Rogus E, Price T, Zierler K L
J Gen Physiol. 1969 Aug;54(2):188-202. doi: 10.1085/jgp.54.2.188.
An ATPase, activated by Na(+) plus K(+) in the presence of Mg(++) and inhibited by ouabain, has been obtained from rat skeletal muscle. Unlike ATPase's with similar properties obtained from other preparations, this ATPase was found only in the fraction containing fragmented sarcoplasmic reticulum. It is suggested that in rat skeletal muscle this ATPase may reside in sarcoplasmic reticulum and not in sarcolemma. This ATPase differed in its pH optimum and in its cation sensitivity from that of rat brain and from that of human muscle reported by Samaha and Gergely (1965, 1966). Because insulin accelerates Na(+) efflux from muscle, efforts were made to determine whether or not this effect of insulin could be attributed to increased Na(+) + K(+)-activated ATPase activity. Insulin, administered either in vivo or in vitro, had no demonstrable effect on the enzyme system, nor did it protect against inhibition by ouabain.

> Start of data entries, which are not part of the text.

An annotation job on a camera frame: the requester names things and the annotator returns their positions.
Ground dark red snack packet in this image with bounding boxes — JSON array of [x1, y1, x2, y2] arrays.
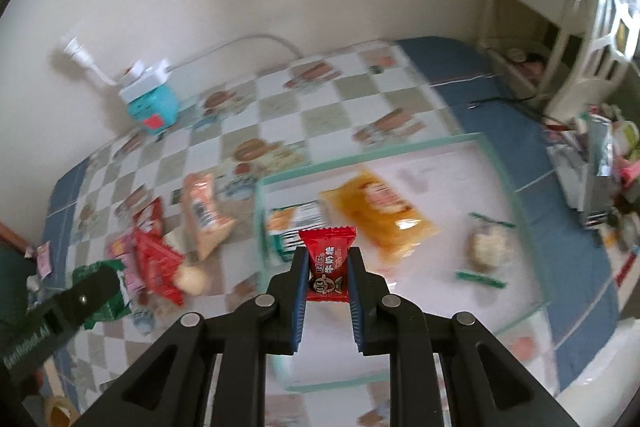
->
[[132, 197, 166, 233]]

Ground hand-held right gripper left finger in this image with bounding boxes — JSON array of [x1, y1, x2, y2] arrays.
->
[[87, 247, 311, 427]]

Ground small pink snack packet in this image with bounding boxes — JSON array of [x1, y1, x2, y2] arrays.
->
[[37, 243, 54, 278]]

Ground red-brown wooden bar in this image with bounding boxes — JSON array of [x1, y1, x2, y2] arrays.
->
[[0, 219, 31, 253]]

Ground teal tray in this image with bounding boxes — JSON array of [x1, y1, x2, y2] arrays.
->
[[252, 132, 553, 395]]

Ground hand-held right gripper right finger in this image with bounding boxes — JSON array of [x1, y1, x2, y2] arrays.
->
[[347, 248, 560, 427]]

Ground dark green chair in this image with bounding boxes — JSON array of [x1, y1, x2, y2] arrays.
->
[[0, 242, 36, 323]]

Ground brown tape roll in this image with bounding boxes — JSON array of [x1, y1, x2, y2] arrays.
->
[[42, 394, 79, 427]]

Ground yellow snack packet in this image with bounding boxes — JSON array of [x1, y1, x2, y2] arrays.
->
[[320, 167, 441, 268]]

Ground teal box with red label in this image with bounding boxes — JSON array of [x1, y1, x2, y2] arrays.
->
[[126, 87, 178, 135]]

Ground round cake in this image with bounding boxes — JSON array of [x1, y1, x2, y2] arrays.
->
[[172, 257, 211, 298]]

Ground bright red snack packet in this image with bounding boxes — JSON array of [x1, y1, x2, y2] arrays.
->
[[127, 227, 186, 305]]

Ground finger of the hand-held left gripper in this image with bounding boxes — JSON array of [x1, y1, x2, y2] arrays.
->
[[27, 264, 124, 334]]

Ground black cable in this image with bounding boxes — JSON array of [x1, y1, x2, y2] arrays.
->
[[467, 94, 551, 109]]

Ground green and white snack packet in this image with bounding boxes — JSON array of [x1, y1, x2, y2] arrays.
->
[[265, 201, 326, 263]]

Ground white power plug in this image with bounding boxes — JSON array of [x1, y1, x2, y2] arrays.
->
[[60, 36, 101, 69]]

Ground orange snack packet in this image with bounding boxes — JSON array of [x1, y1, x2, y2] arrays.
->
[[181, 172, 237, 260]]

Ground thin white cable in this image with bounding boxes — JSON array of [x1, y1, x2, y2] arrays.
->
[[170, 34, 306, 73]]

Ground checked printed tablecloth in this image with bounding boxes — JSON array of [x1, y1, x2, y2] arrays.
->
[[40, 36, 621, 427]]

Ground clear biscuit packet green ends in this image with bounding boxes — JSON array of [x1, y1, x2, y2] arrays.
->
[[456, 211, 516, 290]]

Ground pile of assorted packets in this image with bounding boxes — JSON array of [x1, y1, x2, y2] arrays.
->
[[545, 102, 640, 253]]

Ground small red candy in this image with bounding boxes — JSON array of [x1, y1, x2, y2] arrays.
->
[[298, 227, 358, 303]]

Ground dark green snack packet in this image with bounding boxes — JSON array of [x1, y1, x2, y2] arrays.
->
[[72, 258, 133, 330]]

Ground white power strip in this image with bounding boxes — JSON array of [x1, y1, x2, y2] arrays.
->
[[119, 61, 173, 104]]

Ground white plug cable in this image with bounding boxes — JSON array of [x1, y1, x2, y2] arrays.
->
[[85, 57, 126, 87]]

在大鼠骨骼肌中已获得一种ATP酶,该酶在Mg(++)存在的情况下被Na(+)加K(+)激活,并被哇巴因抑制。与从其他制剂中获得的具有类似性质的ATP酶不同,这种ATP酶仅存在于含有破碎肌浆网的组分中。有人提出,在大鼠骨骼肌中,这种ATP酶可能存在于肌浆网而非肌膜中。这种ATP酶在最适pH值和阳离子敏感性方面与大鼠脑的ATP酶以及Samaha和Gergely(1965年、1966年)报道的人类肌肉的ATP酶有所不同。由于胰岛素可加速肌肉中Na(+)的外流,因此人们努力确定胰岛素的这种作用是否可归因于Na(+) + K(+)激活的ATP酶活性的增加。无论是在体内还是体外给予胰岛素,对该酶系统均无明显影响,也不能防止其被哇巴因抑制。